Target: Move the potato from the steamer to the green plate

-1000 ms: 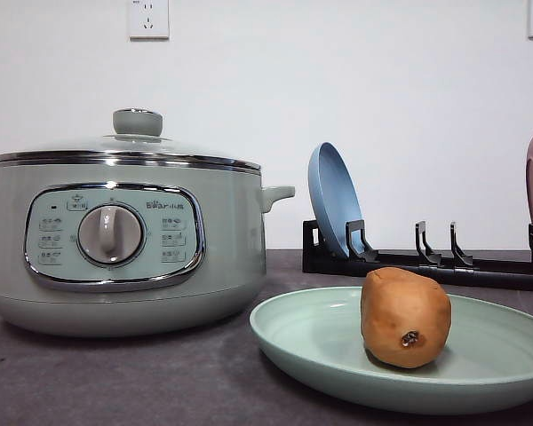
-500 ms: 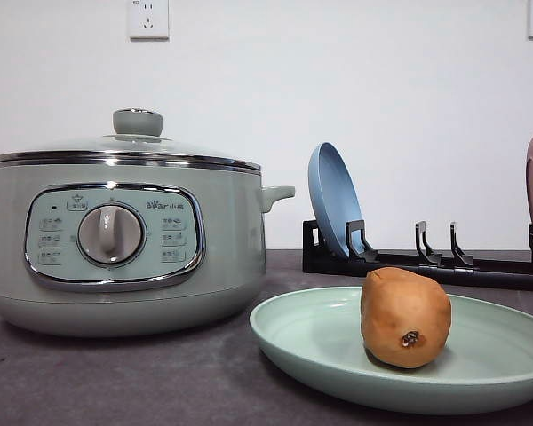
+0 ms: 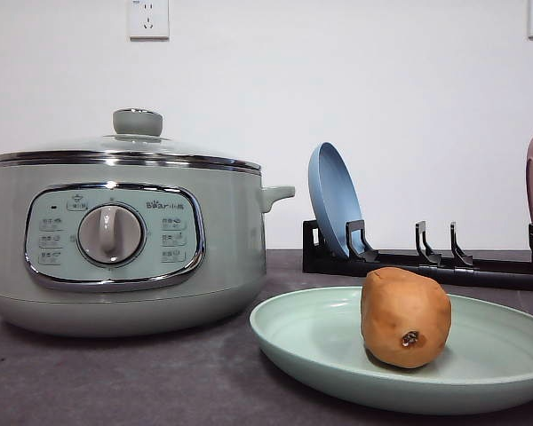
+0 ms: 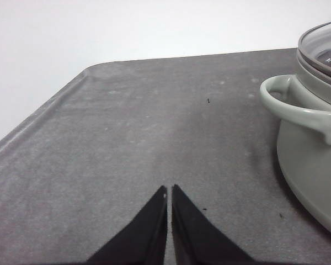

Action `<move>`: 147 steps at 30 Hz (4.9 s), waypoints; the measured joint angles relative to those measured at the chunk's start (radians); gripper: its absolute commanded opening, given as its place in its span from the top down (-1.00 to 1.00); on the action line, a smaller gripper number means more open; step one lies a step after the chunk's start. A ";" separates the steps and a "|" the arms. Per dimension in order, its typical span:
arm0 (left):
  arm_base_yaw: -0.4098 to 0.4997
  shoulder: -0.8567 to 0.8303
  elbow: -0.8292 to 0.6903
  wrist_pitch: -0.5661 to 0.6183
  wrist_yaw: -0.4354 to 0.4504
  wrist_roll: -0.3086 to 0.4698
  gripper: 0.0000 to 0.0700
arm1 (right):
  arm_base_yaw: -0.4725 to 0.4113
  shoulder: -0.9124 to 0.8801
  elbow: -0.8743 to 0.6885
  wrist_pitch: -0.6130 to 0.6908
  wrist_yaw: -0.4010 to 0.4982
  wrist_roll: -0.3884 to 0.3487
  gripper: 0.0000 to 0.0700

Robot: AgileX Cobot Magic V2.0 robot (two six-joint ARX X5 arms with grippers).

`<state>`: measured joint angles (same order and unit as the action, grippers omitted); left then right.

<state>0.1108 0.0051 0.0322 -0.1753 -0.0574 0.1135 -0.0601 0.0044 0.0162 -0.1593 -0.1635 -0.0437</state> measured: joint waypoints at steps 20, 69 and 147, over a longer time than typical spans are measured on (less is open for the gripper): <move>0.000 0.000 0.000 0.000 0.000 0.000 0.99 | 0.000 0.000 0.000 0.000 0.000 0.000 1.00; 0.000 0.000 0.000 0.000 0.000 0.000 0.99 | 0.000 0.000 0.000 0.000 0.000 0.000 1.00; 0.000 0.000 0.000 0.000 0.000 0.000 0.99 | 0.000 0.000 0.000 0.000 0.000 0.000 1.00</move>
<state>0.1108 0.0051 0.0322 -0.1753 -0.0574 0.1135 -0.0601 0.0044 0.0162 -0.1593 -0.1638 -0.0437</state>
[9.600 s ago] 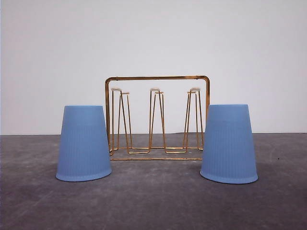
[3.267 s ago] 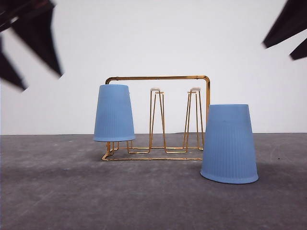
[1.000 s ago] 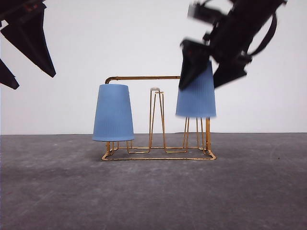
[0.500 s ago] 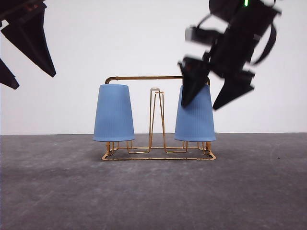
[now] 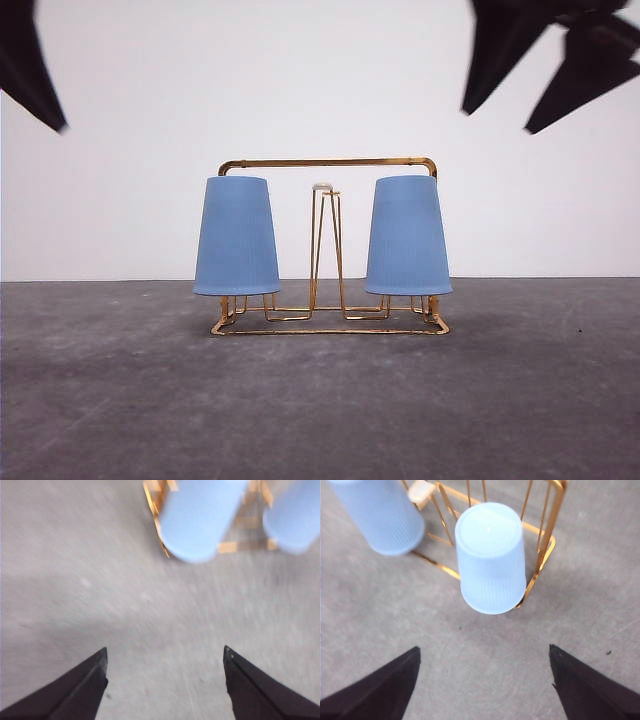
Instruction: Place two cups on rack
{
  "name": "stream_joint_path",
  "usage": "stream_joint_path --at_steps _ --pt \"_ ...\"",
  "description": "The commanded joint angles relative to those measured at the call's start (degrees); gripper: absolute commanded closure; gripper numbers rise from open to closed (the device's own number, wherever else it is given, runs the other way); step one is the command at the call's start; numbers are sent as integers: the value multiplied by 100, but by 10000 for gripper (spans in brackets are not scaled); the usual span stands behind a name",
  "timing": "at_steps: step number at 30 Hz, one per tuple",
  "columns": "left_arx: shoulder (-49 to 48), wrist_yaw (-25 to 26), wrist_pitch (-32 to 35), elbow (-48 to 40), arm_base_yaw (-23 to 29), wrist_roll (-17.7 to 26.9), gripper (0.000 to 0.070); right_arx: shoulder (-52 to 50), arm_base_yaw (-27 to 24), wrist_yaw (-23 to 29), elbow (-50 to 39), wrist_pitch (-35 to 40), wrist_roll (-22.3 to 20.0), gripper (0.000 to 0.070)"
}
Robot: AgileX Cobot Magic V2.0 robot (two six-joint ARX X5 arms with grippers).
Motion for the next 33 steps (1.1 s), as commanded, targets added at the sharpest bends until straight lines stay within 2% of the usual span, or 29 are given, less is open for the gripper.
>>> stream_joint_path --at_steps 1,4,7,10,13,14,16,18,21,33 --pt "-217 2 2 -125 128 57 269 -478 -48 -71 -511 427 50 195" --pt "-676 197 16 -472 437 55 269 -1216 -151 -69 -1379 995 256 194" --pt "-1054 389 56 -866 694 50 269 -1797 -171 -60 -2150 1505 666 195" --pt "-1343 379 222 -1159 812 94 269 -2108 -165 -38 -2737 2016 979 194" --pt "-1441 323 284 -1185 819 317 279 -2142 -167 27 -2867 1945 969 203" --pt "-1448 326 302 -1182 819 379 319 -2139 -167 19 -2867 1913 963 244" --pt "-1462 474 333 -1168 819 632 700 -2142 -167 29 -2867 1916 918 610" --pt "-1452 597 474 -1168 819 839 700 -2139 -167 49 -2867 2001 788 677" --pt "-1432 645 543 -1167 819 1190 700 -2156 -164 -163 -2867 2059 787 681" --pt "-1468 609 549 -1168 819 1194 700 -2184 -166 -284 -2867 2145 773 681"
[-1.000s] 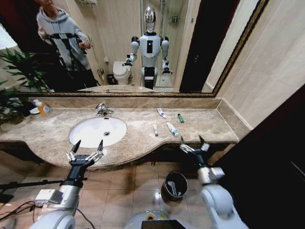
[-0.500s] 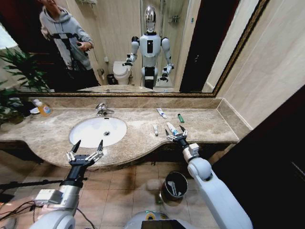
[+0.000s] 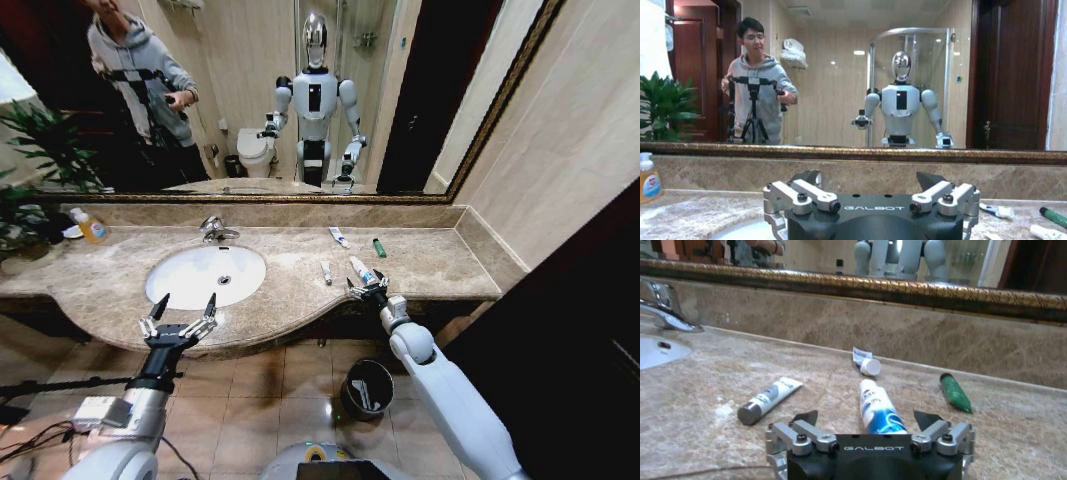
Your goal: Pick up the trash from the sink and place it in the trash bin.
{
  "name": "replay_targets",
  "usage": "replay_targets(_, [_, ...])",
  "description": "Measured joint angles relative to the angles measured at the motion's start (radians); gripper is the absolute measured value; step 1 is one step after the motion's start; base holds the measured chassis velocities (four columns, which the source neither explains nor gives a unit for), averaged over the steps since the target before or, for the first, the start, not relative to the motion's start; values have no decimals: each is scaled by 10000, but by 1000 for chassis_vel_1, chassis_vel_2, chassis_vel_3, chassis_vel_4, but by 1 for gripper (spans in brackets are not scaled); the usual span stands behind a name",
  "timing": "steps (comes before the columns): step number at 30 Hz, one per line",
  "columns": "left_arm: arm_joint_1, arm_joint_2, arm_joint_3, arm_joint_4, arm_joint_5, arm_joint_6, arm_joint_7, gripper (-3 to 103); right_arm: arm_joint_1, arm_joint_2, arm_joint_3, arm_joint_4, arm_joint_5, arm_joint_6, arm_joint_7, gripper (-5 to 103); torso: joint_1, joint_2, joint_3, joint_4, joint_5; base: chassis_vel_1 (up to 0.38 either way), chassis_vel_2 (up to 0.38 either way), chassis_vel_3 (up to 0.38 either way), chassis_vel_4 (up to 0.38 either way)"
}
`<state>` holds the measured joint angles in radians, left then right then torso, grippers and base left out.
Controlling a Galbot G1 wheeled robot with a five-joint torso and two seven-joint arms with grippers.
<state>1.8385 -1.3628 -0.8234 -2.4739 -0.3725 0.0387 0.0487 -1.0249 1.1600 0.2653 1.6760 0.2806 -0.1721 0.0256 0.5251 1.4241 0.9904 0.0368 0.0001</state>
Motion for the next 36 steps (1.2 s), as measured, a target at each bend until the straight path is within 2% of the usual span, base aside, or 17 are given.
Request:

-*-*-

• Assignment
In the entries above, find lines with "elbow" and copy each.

• Response for this exercise
  elbow: -0.8292 to 0.6903
  elbow: -0.8743 to 0.6885
  "columns": "left_arx: shoulder (-49 to 48), wrist_yaw (-25 to 26), wrist_pitch (-32 to 35), elbow (-48 to 40), arm_base_yaw (-23 to 29), wrist_roll (-17.7 to 26.9), gripper (0.000 to 0.070); right_arx: shoulder (-52 to 50), arm_base_yaw (-27 to 24), wrist_yaw (-23 to 29), elbow (-50 to 39), wrist_pitch (-35 to 40), wrist_roll (-22.3 to 20.0), gripper (0.000 to 0.070)"

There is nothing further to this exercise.